**Aim of the exercise**
From the entries that follow, copy each line in which "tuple" appears.

[Records from a data collection]
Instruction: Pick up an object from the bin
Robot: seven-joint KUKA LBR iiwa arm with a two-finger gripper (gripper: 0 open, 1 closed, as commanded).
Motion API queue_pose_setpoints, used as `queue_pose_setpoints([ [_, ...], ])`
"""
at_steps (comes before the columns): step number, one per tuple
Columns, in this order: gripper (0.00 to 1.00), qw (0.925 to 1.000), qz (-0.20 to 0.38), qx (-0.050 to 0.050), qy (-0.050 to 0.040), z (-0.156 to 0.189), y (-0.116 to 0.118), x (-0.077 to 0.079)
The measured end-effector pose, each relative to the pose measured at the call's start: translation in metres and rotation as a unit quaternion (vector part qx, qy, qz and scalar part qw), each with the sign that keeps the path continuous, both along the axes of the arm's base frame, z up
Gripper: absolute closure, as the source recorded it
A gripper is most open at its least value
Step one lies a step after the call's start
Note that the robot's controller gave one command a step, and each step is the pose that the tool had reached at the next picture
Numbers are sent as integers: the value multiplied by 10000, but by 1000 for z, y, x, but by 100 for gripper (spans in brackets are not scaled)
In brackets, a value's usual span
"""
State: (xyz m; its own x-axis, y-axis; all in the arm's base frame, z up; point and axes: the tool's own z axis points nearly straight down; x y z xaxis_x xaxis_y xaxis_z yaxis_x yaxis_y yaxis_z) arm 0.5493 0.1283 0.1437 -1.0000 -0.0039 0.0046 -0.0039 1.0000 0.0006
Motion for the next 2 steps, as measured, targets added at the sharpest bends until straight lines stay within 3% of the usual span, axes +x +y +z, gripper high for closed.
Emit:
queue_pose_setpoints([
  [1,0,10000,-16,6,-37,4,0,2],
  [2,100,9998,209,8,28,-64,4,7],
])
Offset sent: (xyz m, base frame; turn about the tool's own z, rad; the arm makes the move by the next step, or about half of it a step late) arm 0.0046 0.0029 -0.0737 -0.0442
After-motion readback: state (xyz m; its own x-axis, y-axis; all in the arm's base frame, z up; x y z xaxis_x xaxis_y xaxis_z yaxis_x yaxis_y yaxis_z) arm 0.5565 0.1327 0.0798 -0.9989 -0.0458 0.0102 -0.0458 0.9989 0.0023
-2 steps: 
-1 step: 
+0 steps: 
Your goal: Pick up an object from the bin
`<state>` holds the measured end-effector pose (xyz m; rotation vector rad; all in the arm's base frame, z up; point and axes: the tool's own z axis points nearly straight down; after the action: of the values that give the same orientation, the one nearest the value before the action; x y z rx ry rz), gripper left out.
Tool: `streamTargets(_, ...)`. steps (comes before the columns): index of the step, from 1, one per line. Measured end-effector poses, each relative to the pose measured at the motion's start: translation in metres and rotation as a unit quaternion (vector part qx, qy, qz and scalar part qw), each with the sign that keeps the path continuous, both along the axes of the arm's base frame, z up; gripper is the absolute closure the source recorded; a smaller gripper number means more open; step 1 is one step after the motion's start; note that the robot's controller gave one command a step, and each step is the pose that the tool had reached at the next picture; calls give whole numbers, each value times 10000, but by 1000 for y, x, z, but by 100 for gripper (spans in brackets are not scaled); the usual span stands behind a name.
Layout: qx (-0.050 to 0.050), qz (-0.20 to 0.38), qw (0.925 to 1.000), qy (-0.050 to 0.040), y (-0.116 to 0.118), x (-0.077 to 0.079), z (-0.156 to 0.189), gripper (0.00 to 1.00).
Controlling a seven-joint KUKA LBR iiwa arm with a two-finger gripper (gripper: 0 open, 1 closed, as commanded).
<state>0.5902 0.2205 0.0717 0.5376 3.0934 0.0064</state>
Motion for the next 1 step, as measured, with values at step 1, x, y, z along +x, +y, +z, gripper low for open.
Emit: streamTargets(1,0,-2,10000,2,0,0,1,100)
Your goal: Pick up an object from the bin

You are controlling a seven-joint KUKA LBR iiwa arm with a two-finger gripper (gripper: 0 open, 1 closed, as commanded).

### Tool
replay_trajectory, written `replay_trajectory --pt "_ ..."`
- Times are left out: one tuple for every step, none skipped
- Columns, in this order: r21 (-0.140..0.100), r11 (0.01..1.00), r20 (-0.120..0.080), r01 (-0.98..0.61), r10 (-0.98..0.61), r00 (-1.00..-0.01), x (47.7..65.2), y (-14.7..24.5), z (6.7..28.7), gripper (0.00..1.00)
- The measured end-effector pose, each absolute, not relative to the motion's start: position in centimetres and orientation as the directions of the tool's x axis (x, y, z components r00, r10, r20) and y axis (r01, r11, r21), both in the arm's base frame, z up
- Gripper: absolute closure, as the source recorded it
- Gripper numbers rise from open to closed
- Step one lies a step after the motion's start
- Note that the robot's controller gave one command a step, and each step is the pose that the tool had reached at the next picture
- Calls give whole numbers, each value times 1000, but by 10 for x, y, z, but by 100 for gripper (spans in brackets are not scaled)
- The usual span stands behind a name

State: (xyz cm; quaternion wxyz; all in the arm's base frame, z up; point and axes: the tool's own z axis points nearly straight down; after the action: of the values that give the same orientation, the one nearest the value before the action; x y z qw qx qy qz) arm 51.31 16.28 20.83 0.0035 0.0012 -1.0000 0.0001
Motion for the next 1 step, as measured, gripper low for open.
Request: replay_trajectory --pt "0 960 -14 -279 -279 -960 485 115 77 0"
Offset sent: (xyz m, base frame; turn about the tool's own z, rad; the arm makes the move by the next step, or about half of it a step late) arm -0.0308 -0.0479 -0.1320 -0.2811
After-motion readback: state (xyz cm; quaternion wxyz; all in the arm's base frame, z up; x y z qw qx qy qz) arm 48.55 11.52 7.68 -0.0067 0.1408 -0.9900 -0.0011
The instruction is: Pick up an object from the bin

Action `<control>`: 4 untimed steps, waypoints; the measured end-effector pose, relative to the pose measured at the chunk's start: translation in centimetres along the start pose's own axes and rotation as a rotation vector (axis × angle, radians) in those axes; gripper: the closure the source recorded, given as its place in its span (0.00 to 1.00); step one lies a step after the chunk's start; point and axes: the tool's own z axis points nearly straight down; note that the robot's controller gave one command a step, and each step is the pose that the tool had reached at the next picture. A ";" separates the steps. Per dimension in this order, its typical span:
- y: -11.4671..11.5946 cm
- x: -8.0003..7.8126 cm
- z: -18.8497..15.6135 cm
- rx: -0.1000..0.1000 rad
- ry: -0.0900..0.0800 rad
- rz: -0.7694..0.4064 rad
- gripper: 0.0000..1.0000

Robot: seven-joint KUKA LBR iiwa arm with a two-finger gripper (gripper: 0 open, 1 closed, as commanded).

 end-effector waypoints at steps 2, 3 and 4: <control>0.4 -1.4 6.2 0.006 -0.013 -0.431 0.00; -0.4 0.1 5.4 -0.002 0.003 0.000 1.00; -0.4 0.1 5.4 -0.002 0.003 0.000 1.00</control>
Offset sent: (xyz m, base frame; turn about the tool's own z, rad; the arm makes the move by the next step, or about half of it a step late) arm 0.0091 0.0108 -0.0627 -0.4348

**Answer space**
at_steps (comes before the columns): step number, one per tuple
- Times are left out: one tuple for every step, none skipped

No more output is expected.